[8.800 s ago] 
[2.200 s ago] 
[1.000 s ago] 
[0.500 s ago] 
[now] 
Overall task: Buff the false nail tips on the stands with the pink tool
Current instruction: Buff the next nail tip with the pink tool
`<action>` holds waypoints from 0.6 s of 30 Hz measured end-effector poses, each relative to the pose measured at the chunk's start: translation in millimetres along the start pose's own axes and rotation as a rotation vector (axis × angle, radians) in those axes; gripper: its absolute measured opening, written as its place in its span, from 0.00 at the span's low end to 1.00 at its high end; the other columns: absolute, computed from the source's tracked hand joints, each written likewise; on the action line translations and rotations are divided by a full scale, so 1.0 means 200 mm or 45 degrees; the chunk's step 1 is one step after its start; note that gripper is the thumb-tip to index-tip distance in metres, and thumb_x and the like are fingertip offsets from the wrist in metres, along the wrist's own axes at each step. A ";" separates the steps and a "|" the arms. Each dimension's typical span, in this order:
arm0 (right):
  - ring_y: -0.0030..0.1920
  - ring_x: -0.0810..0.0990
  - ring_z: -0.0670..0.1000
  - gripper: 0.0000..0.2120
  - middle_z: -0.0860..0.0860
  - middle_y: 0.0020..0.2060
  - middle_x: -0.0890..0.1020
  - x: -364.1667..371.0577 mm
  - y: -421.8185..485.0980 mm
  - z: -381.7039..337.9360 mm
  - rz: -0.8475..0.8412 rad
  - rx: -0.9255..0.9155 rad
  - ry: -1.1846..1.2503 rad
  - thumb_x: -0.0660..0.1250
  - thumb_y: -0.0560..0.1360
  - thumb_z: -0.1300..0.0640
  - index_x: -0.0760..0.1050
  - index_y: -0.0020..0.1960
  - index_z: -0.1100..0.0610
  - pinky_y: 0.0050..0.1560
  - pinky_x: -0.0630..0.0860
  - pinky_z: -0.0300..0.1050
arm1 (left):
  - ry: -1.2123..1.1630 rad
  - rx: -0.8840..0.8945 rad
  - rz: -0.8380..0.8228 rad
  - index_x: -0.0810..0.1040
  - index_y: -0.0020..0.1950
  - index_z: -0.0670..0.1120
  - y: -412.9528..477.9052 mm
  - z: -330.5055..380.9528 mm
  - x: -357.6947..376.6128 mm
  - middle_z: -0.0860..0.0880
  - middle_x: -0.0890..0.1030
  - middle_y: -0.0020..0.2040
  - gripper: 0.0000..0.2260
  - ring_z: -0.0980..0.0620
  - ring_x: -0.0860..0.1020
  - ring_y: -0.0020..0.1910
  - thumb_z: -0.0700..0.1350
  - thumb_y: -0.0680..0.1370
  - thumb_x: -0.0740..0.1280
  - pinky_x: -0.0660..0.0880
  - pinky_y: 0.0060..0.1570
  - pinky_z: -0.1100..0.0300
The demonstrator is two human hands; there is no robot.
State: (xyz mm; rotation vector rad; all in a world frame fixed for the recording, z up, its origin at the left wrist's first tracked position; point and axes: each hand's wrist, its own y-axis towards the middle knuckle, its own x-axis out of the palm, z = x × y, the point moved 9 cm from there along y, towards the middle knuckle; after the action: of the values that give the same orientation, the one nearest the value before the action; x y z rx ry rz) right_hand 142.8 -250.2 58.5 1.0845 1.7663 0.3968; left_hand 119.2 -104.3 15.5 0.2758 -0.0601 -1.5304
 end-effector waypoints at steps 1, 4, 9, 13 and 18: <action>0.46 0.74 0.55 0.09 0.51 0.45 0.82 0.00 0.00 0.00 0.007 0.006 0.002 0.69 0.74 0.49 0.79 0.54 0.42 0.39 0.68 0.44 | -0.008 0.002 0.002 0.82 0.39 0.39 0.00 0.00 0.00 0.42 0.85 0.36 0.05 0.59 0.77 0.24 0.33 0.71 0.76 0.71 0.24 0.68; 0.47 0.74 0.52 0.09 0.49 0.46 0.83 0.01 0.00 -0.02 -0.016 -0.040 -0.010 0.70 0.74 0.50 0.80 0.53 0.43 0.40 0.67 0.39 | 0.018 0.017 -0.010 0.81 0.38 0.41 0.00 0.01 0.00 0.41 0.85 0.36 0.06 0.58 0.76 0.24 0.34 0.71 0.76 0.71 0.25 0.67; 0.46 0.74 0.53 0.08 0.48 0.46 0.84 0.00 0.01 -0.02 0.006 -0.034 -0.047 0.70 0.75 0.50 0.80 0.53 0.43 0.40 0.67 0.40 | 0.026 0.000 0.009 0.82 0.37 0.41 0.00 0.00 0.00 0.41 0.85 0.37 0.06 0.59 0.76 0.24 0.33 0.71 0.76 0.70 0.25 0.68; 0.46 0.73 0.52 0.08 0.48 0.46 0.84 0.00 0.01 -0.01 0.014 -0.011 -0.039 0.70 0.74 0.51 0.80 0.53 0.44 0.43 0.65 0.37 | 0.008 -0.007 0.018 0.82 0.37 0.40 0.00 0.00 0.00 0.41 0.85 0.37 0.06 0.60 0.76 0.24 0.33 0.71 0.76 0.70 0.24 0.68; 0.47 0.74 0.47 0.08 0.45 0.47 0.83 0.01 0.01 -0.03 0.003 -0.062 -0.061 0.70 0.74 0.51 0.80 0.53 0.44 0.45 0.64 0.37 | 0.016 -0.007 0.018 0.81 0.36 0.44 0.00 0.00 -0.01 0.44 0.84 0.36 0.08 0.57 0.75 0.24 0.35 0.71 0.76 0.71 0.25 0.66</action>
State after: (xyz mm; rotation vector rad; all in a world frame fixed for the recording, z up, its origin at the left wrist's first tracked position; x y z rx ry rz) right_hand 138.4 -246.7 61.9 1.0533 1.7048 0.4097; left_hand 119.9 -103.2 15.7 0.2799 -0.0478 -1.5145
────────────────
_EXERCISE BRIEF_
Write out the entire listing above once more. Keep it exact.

_ANSWER FOR THE TASK_
[8.800 s ago] 
[2.200 s ago] 
[1.000 s ago] 
[0.500 s ago] 
[now] 
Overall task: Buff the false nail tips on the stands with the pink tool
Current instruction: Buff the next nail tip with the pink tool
`<action>` holds waypoints from 0.6 s of 30 Hz measured end-effector poses, each relative to the pose measured at the chunk's start: translation in millimetres along the start pose's own axes and rotation as a rotation vector (axis × angle, radians) in those axes; gripper: its absolute measured opening, written as its place in its span, from 0.00 at the span's low end to 1.00 at its high end; the other columns: absolute, computed from the source's tracked hand joints, each written likewise; on the action line translations and rotations are divided by a full scale, so 1.0 means 200 mm or 45 degrees; the chunk's step 1 is one step after its start; note that gripper is the thumb-tip to index-tip distance in metres, and thumb_x and the like are fingertip offsets from the wrist in metres, along the wrist's own axes at each step. A ";" separates the steps and a "|" the arms. Each dimension's typical span, in this order:
arm0 (right):
  - ring_y: -0.0030..0.1920
  - ring_x: -0.0810..0.0990
  - ring_z: -0.0670..0.1000
  - gripper: 0.0000..0.2120
  - middle_z: -0.0860..0.0860
  - middle_y: 0.0020..0.2060
  - middle_x: -0.0890..0.1020
  - x: -364.1667..371.0577 mm
  - y: -421.8185..485.0980 mm
  - z: -381.7039..337.9360 mm
  - rz: -0.8475..0.8412 rad
  - rx: -0.9255..0.9155 rad
  - ry: -1.1846..1.2503 rad
  - thumb_x: -0.0660..0.1250
  - thumb_y: -0.0560..0.1360
  - thumb_z: -0.1300..0.0640
  - index_x: -0.0760..0.1050
  - index_y: -0.0020..0.1960
  - index_z: -0.1100..0.0610
  - pinky_y: 0.0050..0.1560
  - pinky_x: -0.0630..0.0860
  - pinky_z: -0.0300..0.1050
arm1 (left):
  - ry: -1.2123..1.1630 rad
  - rx: -0.8840..0.8945 rad
  - rz: -0.8380..0.8228 rad
  - index_x: -0.0810..0.1040
  - index_y: -0.0020..0.1950
  - index_z: -0.0670..0.1120
  - y: -412.9528..477.9052 mm
  - z: -330.5055..380.9528 mm
  - x: -357.6947..376.6128 mm
  - middle_z: -0.0860..0.0880
  - middle_x: -0.0890..0.1030
  - middle_y: -0.0020..0.2040
  - gripper: 0.0000..0.2260
  - ring_z: -0.0980..0.0620
  - ring_x: -0.0860..0.1020
  - ring_y: -0.0020..0.1910
  - thumb_z: -0.0700..0.1350
  - thumb_y: -0.0680..0.1370
  - thumb_x: -0.0740..0.1280
  - pinky_x: -0.0660..0.0880
  - pinky_y: 0.0060..0.1570
  - pinky_z: -0.1100..0.0300
The demonstrator is two human hands; there is no robot.
State: (xyz mm; rotation vector rad; all in a world frame fixed for the recording, z up, its origin at the left wrist's first tracked position; point and axes: each hand's wrist, its own y-axis towards the middle knuckle, its own x-axis out of the palm, z = x × y, the point moved 9 cm from there along y, towards the middle knuckle; after the action: of the values that give the same orientation, the one nearest the value before the action; x y z rx ry rz) right_hand 142.8 -250.2 58.5 1.0845 1.7663 0.3968; left_hand 119.2 -104.3 15.5 0.2758 -0.0601 -1.5304
 end-effector waypoints at steps 1, 4, 9, 13 and 18: <action>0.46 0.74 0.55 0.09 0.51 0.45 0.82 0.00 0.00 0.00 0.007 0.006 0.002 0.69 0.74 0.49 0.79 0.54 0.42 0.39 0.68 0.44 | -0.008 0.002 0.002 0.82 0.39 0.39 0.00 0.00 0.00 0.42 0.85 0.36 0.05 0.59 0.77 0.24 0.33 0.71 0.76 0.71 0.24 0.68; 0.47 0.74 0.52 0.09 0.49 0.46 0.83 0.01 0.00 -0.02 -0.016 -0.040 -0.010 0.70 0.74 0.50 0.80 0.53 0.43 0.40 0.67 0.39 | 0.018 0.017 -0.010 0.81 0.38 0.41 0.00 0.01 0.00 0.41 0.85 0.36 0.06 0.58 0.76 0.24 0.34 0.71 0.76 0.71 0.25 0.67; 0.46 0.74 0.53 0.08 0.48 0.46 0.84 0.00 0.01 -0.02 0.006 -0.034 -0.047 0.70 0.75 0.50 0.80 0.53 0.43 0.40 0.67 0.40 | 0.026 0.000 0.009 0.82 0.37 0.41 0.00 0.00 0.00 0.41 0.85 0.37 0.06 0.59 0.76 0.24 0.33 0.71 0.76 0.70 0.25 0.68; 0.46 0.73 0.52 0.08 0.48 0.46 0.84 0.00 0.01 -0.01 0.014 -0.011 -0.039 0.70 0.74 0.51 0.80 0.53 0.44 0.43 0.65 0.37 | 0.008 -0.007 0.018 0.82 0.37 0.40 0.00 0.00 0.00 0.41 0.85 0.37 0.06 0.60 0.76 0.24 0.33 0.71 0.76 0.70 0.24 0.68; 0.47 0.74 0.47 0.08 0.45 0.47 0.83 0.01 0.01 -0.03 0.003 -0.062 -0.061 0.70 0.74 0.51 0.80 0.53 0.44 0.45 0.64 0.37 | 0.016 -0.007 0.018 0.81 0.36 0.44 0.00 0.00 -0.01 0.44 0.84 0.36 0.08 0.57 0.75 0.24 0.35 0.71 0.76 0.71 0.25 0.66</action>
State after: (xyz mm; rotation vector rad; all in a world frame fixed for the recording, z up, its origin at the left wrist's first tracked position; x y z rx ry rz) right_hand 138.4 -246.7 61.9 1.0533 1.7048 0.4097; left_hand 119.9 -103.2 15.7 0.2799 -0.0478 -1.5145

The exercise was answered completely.